Information
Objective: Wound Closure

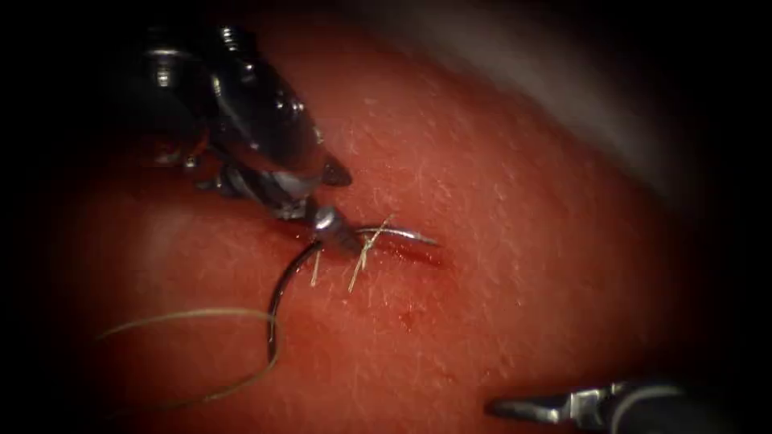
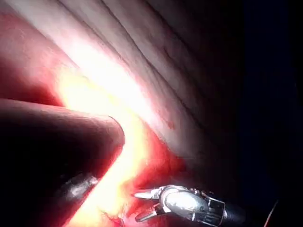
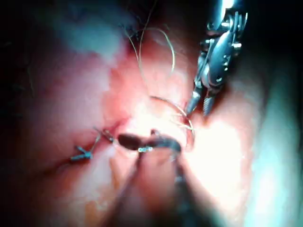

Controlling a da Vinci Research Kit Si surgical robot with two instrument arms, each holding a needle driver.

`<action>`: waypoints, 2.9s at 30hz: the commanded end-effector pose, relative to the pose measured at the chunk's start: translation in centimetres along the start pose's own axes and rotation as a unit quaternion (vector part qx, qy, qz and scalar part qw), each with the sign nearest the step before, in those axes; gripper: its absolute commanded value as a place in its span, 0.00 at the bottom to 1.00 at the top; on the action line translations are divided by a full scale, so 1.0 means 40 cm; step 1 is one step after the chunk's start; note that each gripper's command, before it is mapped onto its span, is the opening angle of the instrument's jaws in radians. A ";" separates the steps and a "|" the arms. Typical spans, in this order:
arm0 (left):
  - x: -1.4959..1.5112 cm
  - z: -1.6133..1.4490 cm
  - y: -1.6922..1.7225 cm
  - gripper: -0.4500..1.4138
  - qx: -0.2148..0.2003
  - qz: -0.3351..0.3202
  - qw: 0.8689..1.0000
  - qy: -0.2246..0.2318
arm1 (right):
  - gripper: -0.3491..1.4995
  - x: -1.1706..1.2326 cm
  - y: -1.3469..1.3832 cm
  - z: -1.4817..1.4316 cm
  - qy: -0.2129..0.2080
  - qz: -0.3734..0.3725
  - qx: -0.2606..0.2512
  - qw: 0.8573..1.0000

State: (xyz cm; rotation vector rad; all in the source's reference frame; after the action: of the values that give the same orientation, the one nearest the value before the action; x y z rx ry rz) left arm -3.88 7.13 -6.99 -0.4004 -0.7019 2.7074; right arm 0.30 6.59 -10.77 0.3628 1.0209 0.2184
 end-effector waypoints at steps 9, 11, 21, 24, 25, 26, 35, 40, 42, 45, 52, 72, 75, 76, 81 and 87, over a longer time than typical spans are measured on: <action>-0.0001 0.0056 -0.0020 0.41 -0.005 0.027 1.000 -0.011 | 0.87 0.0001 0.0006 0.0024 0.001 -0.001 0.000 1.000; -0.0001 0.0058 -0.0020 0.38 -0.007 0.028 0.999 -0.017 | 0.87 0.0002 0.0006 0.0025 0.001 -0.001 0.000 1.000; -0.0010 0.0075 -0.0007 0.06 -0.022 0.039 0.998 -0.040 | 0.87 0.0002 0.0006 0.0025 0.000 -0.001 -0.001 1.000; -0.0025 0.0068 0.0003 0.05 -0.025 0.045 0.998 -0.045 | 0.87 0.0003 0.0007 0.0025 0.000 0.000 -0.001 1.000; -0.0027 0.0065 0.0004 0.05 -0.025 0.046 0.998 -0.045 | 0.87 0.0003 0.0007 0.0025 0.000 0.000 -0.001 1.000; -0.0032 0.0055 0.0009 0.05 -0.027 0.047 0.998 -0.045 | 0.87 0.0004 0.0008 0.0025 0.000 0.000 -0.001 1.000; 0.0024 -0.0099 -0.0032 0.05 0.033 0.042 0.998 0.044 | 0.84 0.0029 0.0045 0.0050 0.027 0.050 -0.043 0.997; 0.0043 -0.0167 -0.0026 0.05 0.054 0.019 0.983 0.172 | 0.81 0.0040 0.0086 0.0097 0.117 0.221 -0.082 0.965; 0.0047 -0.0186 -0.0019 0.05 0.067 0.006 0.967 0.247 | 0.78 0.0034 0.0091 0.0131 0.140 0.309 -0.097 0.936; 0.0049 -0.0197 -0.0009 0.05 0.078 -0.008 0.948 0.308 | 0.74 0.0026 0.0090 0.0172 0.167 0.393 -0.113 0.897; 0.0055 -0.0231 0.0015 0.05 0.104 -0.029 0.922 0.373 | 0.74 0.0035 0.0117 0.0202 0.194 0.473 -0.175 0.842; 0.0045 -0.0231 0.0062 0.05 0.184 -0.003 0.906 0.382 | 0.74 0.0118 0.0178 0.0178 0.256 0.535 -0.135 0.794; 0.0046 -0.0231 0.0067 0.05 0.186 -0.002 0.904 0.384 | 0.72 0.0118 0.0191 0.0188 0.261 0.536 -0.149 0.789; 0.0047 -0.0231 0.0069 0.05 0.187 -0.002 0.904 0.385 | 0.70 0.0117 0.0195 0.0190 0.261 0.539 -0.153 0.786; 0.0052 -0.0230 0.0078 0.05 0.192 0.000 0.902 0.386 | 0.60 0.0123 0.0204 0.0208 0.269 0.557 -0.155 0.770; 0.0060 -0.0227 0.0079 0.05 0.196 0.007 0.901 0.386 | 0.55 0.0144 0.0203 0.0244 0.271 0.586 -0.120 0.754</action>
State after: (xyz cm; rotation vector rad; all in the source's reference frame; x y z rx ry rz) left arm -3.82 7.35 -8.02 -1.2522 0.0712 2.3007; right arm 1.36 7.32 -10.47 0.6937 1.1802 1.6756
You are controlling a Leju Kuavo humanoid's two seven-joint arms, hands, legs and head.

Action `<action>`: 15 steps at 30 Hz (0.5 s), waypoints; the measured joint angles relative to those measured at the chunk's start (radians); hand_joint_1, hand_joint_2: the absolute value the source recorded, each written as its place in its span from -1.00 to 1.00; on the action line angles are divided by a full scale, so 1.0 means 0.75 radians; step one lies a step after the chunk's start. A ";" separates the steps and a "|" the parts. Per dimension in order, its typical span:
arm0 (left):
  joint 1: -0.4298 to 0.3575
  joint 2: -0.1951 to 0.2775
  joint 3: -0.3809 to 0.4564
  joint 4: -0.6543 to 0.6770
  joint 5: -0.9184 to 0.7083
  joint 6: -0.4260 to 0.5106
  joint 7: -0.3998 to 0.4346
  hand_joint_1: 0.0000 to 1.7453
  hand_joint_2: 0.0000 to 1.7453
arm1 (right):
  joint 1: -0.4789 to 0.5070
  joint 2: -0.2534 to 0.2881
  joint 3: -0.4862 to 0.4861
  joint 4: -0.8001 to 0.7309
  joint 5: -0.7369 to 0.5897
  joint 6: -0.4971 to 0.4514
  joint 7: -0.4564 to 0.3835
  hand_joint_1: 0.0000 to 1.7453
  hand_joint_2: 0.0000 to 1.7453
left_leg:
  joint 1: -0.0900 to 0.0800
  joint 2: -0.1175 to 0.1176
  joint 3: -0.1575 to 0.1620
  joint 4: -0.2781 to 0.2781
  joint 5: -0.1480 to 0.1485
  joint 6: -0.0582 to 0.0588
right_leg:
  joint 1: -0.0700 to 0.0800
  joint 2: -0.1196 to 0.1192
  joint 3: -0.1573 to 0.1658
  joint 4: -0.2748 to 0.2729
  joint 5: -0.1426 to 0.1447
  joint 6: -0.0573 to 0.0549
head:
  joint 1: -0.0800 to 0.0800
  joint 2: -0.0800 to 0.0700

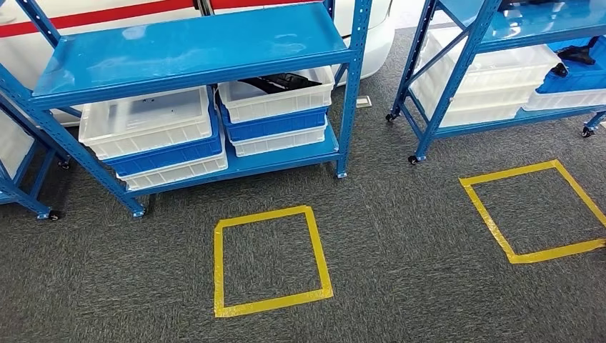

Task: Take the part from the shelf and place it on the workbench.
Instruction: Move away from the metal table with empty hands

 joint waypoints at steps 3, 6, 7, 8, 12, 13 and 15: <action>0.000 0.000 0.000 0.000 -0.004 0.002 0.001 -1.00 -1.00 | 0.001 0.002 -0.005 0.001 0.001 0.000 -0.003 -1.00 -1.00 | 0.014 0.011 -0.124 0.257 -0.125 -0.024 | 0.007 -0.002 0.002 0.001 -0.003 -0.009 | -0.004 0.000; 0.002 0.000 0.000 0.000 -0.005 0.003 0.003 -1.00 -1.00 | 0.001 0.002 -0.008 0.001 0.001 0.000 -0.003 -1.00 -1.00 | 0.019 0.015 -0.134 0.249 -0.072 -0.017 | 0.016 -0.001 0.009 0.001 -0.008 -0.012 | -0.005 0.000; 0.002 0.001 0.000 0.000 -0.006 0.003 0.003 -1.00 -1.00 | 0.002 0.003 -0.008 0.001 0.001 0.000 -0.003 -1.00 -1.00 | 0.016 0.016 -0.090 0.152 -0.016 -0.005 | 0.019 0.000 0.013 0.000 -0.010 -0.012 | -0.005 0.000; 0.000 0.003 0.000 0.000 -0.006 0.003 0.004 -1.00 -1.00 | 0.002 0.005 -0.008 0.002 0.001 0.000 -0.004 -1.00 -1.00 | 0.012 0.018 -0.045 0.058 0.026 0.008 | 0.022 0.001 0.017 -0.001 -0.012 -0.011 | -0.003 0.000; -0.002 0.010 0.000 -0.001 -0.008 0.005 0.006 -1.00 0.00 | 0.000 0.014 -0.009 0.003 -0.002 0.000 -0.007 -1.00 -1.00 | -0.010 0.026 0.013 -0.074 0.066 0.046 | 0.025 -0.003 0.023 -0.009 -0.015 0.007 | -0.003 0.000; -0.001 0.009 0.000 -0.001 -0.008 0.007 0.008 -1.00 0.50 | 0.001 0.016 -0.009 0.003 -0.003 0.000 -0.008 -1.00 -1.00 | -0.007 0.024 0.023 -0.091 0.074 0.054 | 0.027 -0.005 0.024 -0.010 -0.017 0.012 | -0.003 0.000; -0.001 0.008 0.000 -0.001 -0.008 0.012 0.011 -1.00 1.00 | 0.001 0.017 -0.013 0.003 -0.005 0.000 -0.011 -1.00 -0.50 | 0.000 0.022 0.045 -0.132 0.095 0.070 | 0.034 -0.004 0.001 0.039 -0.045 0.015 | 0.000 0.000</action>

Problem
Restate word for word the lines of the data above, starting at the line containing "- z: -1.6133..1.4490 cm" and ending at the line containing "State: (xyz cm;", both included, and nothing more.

Reply
  - z: -1.6133..1.4490 cm
  - y: -1.6922..1.7225 cm
  - gripper: -0.4500..1.4138
  - qx: -0.2148..0.2003
  - qz: -0.3351..0.3202
  - qw: 0.8689..1.0000
  - qy: -0.2246..0.2318
arm1 (right):
  - gripper: -0.3491..1.4995
  - x: -1.1706..1.2326 cm
  - y: -1.3469..1.3832 cm
  - z: -1.4817..1.4316 cm
  - qy: -0.2129..0.2080
  - qz: -0.3734..0.3725
  - qx: -0.2606..0.2512
  - qw: 0.8573..1.0000

State: (xyz cm; rotation vector rad; all in the source's reference frame; after the action: of the values that give the same orientation, the one nearest the value before the action; x y z rx ry rz) left arm -3.88 7.13 -6.99 -0.4004 -0.7019 2.7074; right arm 0.30 6.59 -10.77 0.3628 1.0209 0.2184

The exercise requires nothing else.